Warning: This document, and the Nature papers to which it refers, may contain information that is price sensitive (as legally defined, for example, in the UK Criminal Justice Act 1993 Part V) with respect to publicly quoted companies. Anyone dealing in securities using information contained in this document or in advanced copies of Nature’s content may be guilty of insider trading under the US Securities Exchange Act of 1934.

The Nature journals press site is at <http://press.nature.com>

* PDFs for the Articles, Letters, Progress articles, Review articles, Insights and Brief Communications in this issue will be available on the Nature journals press site from 1400 London time / 0900 US Eastern time on the Friday before publication.
* PDFs of News & Views, News Features, Correspondence and Commentaries will be available from 1400 London time / 0900 US Eastern time on the Monday before publication

PICTURES: While we are happy for images from Nature to be reproduced for the purposes of contemporaneous news reporting, you must also seek permission from the copyright holder (if named) or author of the research paper in question (if not).
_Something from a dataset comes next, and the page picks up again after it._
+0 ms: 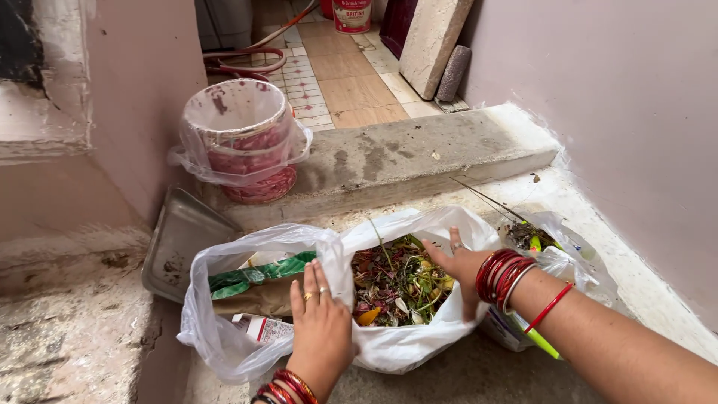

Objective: Sort different types of household trash into separate plastic bags on a floor.

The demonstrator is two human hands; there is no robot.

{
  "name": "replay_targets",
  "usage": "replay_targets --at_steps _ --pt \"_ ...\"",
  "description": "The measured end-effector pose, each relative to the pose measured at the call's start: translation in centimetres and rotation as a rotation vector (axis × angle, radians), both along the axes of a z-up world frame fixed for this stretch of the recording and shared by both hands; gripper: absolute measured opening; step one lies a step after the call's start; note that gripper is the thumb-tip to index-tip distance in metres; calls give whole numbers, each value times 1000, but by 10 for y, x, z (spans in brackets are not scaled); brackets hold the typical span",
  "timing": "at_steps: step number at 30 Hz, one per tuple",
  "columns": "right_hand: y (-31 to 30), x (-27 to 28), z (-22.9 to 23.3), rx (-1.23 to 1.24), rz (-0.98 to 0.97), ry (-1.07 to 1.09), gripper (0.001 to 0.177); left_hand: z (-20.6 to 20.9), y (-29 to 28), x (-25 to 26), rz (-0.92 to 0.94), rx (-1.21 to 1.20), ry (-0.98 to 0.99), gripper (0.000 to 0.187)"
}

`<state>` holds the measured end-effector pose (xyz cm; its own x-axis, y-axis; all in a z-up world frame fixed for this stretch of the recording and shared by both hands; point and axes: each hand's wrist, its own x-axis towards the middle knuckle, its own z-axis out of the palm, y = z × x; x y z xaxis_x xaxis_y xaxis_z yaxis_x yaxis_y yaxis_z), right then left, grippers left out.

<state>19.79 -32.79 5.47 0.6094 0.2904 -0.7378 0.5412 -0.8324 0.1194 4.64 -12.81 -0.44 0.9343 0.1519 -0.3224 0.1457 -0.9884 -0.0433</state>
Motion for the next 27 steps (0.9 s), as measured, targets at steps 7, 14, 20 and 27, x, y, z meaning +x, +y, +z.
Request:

HYPE: We take great care not to hype the papers mentioned on our press releases, but are sometimes accused of doing so. If you ever consider that a story has been hyped, please do not hesitate to contact us at [email protected] <mailto:[email protected]>, citing the specific example.


[1] Reproductive biology: Worm sperm provides clue to male infertility (AOP)
DOI: 10.1038/nature05050

***This paper will be published electronically on Nature's website on 30 August at 1800 London time / 1300 US Eastern time (which is also when the embargo lifts) as part of our AOP (ahead of print) programme. Although we have included it on this release to avoid multiple mailings it will not appear in print on 31 August, but at a later date.***

In a study that could fuel treatments for infertility, Barbara Meyer and colleagues have used a model organism, the nematode worm Caenorhabditis elegans, to identify a raft of new proteins vital for healthy sperm production. Their findings are published online this week by Nature.
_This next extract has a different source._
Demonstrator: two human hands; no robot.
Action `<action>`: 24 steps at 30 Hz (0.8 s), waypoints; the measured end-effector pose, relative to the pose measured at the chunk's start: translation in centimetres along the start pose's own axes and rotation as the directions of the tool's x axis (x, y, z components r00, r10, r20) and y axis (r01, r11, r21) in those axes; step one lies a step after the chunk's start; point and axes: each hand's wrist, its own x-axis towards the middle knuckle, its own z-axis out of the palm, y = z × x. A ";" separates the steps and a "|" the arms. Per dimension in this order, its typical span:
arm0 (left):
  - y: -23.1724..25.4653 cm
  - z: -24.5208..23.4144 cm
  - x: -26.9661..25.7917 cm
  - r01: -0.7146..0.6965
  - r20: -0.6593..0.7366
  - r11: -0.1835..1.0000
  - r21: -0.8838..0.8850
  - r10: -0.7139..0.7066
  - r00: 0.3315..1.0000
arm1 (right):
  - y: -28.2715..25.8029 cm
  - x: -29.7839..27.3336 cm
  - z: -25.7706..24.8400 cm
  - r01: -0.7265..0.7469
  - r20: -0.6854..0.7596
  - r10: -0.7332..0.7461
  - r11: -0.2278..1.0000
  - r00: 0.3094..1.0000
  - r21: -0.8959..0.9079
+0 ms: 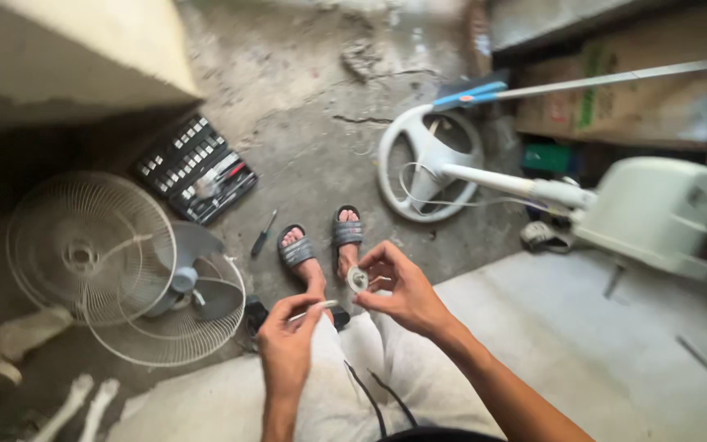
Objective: The person disassembles and reassembles a standing fan, handling the motor housing, fan blades, and protective cage. They use a screwdriver to remove and tighten screws on the motor housing and base.
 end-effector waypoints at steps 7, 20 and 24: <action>12.8 8.8 -4.5 -0.264 0.304 0.933 0.244 0.184 0.935 | -6.3 -8.0 -5.3 0.120 -0.173 -0.105 0.989 0.979 0.082; 15.0 32.2 -10.1 -0.676 0.509 0.672 0.302 0.485 0.711 | -5.7 -17.4 -24.8 0.303 -0.468 -0.153 0.916 0.870 0.264; 15.5 39.3 -11.1 -0.700 0.579 0.682 0.213 0.489 0.653 | -5.0 -19.5 -30.9 0.374 -0.546 -0.147 0.866 0.825 0.332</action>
The quality of sperm chromatin (DNA packaged with associated proteins) is known to be an important indicator of male fertility, and Meyer's team set out to identify proteins important for sperm chromatin structure. They purified those proteins uniquely and richly associated with sperm chromatin in C. elegans, and tested their function using RNA interference of all 132 proteins identified. The team,found that some were vital for DNA packaging, chromosome segregation and fertility.

In some cases, it is already known that disabling the equivalent proteins in mice causes male sterility. This list of proteins may help identify causes of and diagnostic tests for unexplained male infertility in humans or provide targets for male contraceptives.
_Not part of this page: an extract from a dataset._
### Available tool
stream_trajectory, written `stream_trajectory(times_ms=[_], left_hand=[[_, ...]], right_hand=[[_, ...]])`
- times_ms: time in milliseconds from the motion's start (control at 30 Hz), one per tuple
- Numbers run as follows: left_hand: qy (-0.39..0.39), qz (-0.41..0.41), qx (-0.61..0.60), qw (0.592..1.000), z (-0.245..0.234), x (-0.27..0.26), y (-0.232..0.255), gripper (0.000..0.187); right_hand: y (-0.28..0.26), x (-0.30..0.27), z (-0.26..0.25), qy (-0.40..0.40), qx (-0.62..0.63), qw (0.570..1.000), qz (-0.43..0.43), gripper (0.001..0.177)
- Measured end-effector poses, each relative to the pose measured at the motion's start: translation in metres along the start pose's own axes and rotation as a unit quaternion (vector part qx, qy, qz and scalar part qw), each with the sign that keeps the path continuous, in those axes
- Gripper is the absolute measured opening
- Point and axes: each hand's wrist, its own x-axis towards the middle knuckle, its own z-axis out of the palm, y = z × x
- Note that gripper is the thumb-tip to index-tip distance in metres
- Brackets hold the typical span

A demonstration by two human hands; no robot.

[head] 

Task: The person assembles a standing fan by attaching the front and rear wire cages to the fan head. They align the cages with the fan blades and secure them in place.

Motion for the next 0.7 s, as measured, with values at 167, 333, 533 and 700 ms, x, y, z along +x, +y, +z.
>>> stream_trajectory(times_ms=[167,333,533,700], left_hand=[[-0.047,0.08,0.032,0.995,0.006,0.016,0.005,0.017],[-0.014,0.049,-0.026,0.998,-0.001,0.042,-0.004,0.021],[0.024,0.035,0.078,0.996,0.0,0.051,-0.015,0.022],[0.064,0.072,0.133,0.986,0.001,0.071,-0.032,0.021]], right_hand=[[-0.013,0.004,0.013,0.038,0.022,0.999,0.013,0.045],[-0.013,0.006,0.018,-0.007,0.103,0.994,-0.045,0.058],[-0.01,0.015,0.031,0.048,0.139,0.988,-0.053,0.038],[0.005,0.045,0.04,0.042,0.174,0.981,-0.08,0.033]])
Barbara Meyer (Howard Hughes Medical Institute & University of California, Berkeley, CA, USA)
Tel: +1 510 643 5585; E-mail: [email protected]

News: Cheap IVF could help tackle Africa's infertility problem (pp 975-977)

Fertility treatment isn't something most westerners associate with sub-Saharan Africa. But infertility is in fact a huge problem on that subcontinent, affecting up to a third of couples. According to a News Feature in Nature this week, scientists are trying to develop cheap alternatives to conventional IVF to combat it.

Conventional treatments cost thousands of dollars and are beyond the reach of most Africans. The new low-cost methods include cheap alternatives to the drugs used to make a woman ovulate and basic lab equipment that costs just a tenth of the high-tech western equivalent. But these need to be clinically tested, and a lack of awareness, money and political will means this has yet to happen.

One big problem is prejudice. Governments worldwide believe Africa has an over-fertility problem, and plough money into family planning schemes rather than infertility treatments. Within sub-Saharan Africa, the stigma surrounding infertility is immense, and women are usually blamed. Many are thrown out of their homes, ostracised by relatives, or encouraged to sleep with their brothers in law to cover up their husbands' infertility. Few receive proper medical treatment.

Much of this infertility is caused by sexually transmitted diseases and could be reduced by promoting condom use and proper treatment of infections. But this relies on improving the status of women and access to medical facilities.


Helen Pilcher (Journalist, UK)
E-mail: [email protected]

[2], [3], [4] & [5] Astrophysics: Big bursts from smaller stars (pp1008-1020; N&V)

The intense cosmic outbursts of high-energy radiation known as gamma-ray bursts (GRBs) - among the most energetic astrophysical processes known - are thought to arise from the collapse of massive stars in a supernova. But not all supernovae generate GRBs, and it remains unclear what causes some but not others to produce these bursts. Four international teams of astronomers report in Nature this week different views of a burst event that occurred in February 2006, which promises to yield new insights into the process.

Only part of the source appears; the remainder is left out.